Una parte muy considerable de las colecciones de arte moderno de Basilea se halla, así pues, hasta septiembre en Madrid. El Kunstmuseum está edificando en este momento una ampliación y ha iniciado las obras de rehabilitación de su edificio principal, que habrá de quedar asimismo conectado con el nuevo. El cierre temporal del museo suizo, que no volverá a abrir al público hasta abril de 2016, ha permitido este traslado tan significativo de piezas, que durante un largo período de tiempo pueden ser disfrutadas en nuestro entorno. Se trata, además, de un museo de larga tradición, pero inmerso en un esfuerzo de consolidar su alcance internacional y hacer del nombre Kunstmuseum Basel una marca tan reconocida como la de Art Basel, la principal feria de arte del mundo, que, como es bien sabido, se celebra anualmente en su ciudad, y que cuenta también con sucursales en Miami y Hong Kong.

La de los museos es desde hace décadas una cultura de la movilidad. La modificación frecuente de las museografías y la enérgica programación de exposiciones temporales lo ponen elocuentemente de manifiesto. Dentro de esa dinámica, reforzada en la actualidad con muchas otras iniciativas de igual intención en la inmensa mayoría de los museos, la reubicación temporal de colecciones permanentes en un museo diferente del de origen es un ejercicio menos frecuentado, pero que reviste asimismo un particular interés. El Museo Reina Sofía lo ha hecho varias veces. Ocurrió sonoramente cuando, en 2008, acogió una muestra integrada por cuatro centenares de piezas procedentes del Musée National Picasso. Más recientemente, la colección Patricia Phelps de Cisneros se presentó también en el Reina Sofía como préstamo temporal, pero, además de ofrecerla con una museografía muy acabada y exquisita, se integró como una parte más de las colecciones estables del museo durante un largo período de tiempo. Ahora vuelve a erigirse en, digamos, museo provisional o semipermanente al acoger las dos selecciones del Kunstmuseum de Basilea que han dado lugar a sendas exposiciones. Los espacios del Reina Sofía ofrecen la ocasión de reinterpretar en una disposición distinta una parte importante del patrimonio artístico del Kunstmuseum. Porque, en efecto, con muestras de esta naturaleza no se trasplanta un museo, sino que, por la elección, la reubicación y la reordenación de piezas en otros interiores y en contextos museológicos distintos, de las exposiciones se deriva uno nuevo. En 2004, por ejemplo, la Neue Nationalgalerie de Berlín acogió durante siete meses una selección de obras procedentes del MoMA neoyorquino. La comunicación entre los espacios de Mies van der Rohe y las piezas del MoMA que en ellos se dispusieron creó un museo tan efímero como inolvidable. Obviamente, traslados de esta envergadura suponen un reto de importancia no menor, que no se satisface sin riesgo, pero que puede traducirse en logros museográficos memorables.

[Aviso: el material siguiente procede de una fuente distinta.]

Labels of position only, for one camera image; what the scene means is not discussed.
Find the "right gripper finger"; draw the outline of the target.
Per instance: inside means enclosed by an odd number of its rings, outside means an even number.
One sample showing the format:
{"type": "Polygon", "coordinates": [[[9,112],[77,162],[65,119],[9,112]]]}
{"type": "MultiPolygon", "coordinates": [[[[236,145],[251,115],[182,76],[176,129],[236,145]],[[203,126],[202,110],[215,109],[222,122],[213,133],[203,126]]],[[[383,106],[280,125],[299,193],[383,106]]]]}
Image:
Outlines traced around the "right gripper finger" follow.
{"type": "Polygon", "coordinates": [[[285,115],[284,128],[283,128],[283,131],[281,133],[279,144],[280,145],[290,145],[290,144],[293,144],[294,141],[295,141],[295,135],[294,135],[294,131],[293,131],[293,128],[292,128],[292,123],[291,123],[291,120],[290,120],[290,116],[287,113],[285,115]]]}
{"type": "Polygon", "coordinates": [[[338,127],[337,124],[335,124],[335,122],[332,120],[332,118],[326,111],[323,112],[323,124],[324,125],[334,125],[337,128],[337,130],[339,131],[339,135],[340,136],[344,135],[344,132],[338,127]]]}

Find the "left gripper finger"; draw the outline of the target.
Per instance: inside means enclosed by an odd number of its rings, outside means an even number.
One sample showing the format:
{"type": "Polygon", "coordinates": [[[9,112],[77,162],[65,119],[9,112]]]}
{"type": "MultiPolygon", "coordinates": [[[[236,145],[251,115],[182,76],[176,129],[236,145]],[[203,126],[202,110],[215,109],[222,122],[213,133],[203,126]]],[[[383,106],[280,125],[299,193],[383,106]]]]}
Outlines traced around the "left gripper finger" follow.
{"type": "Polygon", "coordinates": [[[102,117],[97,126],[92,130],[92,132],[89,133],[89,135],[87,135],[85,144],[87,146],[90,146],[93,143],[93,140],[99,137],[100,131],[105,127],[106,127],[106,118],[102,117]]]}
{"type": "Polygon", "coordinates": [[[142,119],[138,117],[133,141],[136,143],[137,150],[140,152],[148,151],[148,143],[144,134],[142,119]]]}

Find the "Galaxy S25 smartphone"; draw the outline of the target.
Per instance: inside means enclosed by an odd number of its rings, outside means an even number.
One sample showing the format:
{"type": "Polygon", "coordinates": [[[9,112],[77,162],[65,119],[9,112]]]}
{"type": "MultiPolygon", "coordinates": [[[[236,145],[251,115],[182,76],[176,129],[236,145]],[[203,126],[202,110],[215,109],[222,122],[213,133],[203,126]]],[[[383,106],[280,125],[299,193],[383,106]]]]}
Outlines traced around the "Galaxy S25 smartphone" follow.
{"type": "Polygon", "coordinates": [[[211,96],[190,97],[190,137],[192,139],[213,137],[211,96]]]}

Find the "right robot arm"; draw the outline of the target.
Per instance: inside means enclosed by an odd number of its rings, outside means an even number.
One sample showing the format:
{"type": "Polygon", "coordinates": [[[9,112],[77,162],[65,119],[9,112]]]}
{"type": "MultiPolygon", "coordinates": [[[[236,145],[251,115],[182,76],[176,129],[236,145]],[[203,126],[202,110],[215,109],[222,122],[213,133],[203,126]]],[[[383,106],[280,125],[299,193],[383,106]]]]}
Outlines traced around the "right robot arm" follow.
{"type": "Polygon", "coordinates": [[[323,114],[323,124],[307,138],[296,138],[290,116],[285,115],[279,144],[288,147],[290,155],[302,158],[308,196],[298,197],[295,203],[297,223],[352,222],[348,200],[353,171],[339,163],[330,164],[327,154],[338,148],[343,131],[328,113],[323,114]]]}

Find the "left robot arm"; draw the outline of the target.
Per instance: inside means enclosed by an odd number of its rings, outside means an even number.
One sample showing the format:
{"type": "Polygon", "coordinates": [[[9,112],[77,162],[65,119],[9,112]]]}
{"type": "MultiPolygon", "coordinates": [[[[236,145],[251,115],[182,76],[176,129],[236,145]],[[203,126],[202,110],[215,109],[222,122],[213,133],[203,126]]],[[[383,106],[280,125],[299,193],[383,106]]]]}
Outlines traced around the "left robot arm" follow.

La mujer en azul (1912)Fuego blanco. La colección moderna del Kunstmuseum Basel, la estrella de las tres exposiciones inauguradas al unísono, se reparte en aproximadamente quince salas en el espacio de muestras temporales de la planta 1, la mejor baza, en cuanto a arquitectura se refiere, del Museo Nacional Centro de Arte Reina Sofía. En la distribución de los espacios sólo se han hecho a la sazón intervenciones discretas sobre la arquitectura original, por lo que el museo ha optado por exponer las piezas en la arquitectura sin ambages que le es natural, si bien con alguna de sus paredes divisorias estableciendo una cesura fuerte en el itinerario de los visitantes, que se percibe con énfasis cuando se llega al lugar en que se muestran trabajos de arte minimalista. El recorrido arranca con la pequeña sala de inicio, en la que cuelgan la vista del Niessen pintada por Ferdinand Hodler y un muy atípico cuadro de Arnold Böcklin, el único del siglo XIX, cuya presencia se defiende, como la de Hodler, por tratarse de un autor nacido en Suiza. Pero inmediatamente después estamos entre cuadros del cubismo de Braque, Picasso, Juan Gris y Lèger. De este último, La mujer en azul, de 1912, ocupa el testero de la sala, en la que también puede verse Jarra y violín, pintado por Picasso en 1909, extraordinariamente acompañado por otras piezas y proseguida del espacio que alberga obras de Léger, Le Corbusier y Ozenfant. Entre ese conjunto y la sala reservada, mucho después, para los artífices del minimal se despliega una suerte de historia del arte del siglo XX, haciendo coincidir los grupos de obras con alusiones aproximadas a fenómenos de esa historia, como el constructivismo internacional, el pop, el expresionismo o el surrealismo. Y la exposición se rubrica finalmente con otra impronta específicamente suiza, pendant del inicio, un grupo de fotografías de Peter Fischli y David Weiss de 1990-2003. Hay que decir que a ese recorrido principal se suman anexos, que ocupan espacios colindantes, donde se presentan trabajos más contemporáneos, como la proyección de vídeos de Pierre Huyghe y Steve McQueen. Esa circunstancia crea explícitamente la sensación de que la modernidad más reciente, sólo representada de forma puntual, se incorpora al campo de la exposición desde los márgenes, como si el presente se asomara a ella, y no al revés.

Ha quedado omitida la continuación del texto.